● PROBLEM DETAILS
Of the material below, only the lines from the line containing "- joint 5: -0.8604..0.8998" down to the line containing "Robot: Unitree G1" belong in the answer, written out exactly.

● RECORDED DATA
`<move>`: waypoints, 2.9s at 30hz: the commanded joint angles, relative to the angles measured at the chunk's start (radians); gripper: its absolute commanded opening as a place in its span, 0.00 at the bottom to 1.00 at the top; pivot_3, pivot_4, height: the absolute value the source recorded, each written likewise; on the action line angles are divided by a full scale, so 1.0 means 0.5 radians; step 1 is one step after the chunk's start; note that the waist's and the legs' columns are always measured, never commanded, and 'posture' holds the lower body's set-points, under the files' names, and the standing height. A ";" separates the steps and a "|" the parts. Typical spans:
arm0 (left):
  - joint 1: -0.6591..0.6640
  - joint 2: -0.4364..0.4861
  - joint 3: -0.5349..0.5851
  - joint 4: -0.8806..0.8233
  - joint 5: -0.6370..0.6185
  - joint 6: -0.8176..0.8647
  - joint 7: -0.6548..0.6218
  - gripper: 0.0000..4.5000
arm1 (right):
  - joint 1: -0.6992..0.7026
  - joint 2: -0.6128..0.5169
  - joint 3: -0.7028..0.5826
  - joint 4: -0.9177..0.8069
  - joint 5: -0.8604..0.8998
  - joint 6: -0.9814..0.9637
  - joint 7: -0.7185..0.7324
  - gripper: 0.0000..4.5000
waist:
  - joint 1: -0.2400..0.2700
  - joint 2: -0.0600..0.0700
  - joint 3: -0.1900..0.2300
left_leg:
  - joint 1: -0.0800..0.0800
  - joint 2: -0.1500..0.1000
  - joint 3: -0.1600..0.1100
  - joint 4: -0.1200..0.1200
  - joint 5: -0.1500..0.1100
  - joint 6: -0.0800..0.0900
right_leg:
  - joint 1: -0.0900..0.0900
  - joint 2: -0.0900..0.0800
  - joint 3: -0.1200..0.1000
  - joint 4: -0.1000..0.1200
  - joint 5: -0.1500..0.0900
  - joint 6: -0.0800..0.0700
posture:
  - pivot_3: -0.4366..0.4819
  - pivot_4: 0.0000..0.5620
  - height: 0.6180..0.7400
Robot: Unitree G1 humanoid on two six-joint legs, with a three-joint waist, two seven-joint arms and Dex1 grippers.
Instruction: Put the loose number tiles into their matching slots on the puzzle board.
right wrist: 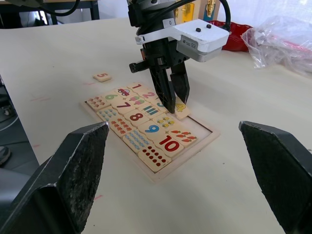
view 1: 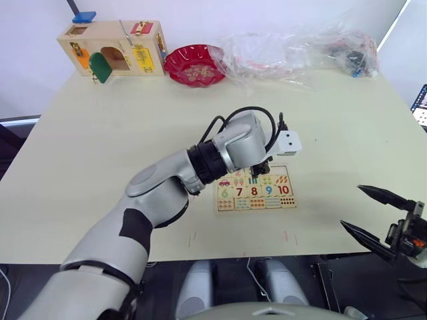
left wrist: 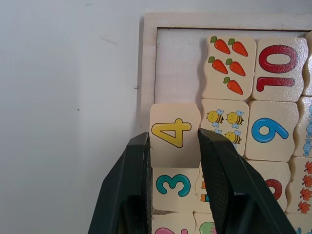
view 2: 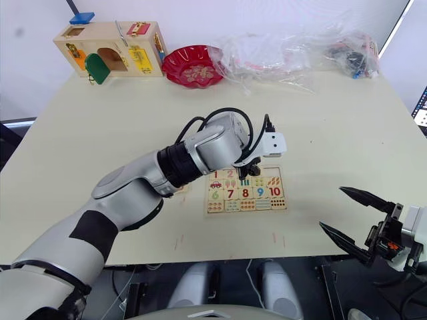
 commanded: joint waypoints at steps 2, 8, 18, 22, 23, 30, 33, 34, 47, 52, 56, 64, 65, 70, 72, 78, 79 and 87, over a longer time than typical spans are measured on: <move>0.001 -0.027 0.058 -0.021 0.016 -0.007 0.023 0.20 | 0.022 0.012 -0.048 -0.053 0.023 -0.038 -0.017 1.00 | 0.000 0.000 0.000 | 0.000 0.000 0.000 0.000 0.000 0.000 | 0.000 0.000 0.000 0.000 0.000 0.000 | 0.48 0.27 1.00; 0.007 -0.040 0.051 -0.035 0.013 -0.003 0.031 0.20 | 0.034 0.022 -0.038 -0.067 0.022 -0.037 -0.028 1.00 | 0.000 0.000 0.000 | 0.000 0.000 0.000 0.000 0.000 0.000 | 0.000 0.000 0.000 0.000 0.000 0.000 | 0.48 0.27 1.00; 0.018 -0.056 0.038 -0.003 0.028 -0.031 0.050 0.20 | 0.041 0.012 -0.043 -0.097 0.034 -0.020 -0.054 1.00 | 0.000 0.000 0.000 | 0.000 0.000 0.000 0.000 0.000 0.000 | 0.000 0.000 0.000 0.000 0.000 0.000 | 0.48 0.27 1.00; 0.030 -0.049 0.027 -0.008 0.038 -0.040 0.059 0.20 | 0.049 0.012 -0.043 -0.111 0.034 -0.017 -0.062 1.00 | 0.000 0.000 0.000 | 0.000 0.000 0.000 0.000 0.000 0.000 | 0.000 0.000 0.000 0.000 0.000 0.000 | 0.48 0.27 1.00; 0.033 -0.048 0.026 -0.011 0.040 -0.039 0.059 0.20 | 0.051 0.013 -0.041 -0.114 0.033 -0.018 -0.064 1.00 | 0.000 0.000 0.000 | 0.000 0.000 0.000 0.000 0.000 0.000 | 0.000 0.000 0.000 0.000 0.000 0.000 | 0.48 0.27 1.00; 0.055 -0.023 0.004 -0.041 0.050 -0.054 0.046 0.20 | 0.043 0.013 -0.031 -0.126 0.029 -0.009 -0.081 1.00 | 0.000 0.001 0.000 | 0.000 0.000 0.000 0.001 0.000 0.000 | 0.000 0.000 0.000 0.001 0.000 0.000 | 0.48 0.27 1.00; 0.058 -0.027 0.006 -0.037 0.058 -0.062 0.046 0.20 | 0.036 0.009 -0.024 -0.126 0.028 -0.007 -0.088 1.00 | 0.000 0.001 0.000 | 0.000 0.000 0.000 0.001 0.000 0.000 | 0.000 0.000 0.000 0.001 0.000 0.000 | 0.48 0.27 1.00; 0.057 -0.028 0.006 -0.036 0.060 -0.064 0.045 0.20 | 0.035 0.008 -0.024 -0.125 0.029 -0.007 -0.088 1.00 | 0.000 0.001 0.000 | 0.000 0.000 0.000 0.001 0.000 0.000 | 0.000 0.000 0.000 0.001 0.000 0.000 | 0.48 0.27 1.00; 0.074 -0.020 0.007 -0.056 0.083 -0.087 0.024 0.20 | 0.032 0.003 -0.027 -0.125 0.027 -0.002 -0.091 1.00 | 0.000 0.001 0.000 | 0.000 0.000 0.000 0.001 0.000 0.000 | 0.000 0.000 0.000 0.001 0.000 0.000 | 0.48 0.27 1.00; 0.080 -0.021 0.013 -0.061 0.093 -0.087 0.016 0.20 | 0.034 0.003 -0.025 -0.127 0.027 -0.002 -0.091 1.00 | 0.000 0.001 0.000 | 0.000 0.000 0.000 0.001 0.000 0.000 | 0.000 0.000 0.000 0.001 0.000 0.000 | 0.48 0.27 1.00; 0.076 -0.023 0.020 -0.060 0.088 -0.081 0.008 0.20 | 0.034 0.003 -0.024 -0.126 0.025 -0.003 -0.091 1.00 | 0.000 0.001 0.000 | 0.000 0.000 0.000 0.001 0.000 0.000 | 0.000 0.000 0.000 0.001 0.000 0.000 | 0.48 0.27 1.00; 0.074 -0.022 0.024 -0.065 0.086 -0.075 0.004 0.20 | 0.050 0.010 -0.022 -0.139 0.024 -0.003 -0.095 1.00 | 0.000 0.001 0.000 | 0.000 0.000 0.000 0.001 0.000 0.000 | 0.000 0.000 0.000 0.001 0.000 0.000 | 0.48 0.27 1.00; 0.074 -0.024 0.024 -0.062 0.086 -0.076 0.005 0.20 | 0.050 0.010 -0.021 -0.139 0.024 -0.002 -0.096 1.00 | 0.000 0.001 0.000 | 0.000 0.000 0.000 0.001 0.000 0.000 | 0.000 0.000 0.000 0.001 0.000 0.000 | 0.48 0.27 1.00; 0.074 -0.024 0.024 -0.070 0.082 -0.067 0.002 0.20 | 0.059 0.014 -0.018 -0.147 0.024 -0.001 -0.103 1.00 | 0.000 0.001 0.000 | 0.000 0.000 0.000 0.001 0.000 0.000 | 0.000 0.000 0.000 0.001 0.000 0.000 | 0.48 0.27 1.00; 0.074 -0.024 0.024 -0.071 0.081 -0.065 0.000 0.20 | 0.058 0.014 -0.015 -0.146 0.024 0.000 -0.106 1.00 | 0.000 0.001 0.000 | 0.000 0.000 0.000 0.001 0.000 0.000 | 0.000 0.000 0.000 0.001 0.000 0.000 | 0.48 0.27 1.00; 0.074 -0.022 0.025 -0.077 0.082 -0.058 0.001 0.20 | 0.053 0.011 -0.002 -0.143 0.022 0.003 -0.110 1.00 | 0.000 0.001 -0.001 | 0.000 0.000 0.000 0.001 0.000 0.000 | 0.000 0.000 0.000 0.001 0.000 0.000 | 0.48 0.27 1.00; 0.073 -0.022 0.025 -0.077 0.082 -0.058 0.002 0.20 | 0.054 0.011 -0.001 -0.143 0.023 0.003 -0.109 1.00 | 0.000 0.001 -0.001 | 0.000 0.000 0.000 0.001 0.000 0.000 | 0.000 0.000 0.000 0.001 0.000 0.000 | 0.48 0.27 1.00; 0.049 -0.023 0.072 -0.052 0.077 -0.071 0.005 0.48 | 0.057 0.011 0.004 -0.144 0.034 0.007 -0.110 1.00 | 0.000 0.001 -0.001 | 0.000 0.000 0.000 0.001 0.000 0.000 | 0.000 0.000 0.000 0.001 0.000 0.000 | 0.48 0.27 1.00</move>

● EXERCISE ANSWER
  - joint 5: -0.8604..0.8998
  - joint 6: -0.9814..0.9637
  - joint 7: -0.7185..0.7324
  - gripper: 0.0000..4.5000
waist:
  - joint 1: -0.2400..0.2700
  - joint 2: -0.0600..0.0700
  - joint 3: -0.1900..0.2300
left_leg:
  - joint 1: -0.0800..0.0800
  - joint 2: -0.1500..0.1000
  - joint 3: -0.1600..0.1100
  - joint 4: -0.1200..0.1200
  - joint 5: -0.1500..0.1100
  - joint 6: -0.0800..0.0900
right_leg:
  - joint 1: -0.0900..0.0900
  - joint 2: -0.0900..0.0800
  - joint 3: -0.1200..0.1000
  - joint 4: -0.1000..0.1200
  - joint 5: -0.1500..0.0900
  - joint 6: -0.0800..0.0700
posture:
  - pivot_3: -0.4366..0.4819
  - pivot_4: 0.0000..0.5620
  - height: 0.6180..0.7400
Robot: Unitree G1 humanoid on two six-joint legs, with a three-joint waist, two seven-joint arms and Dex1 grippers.

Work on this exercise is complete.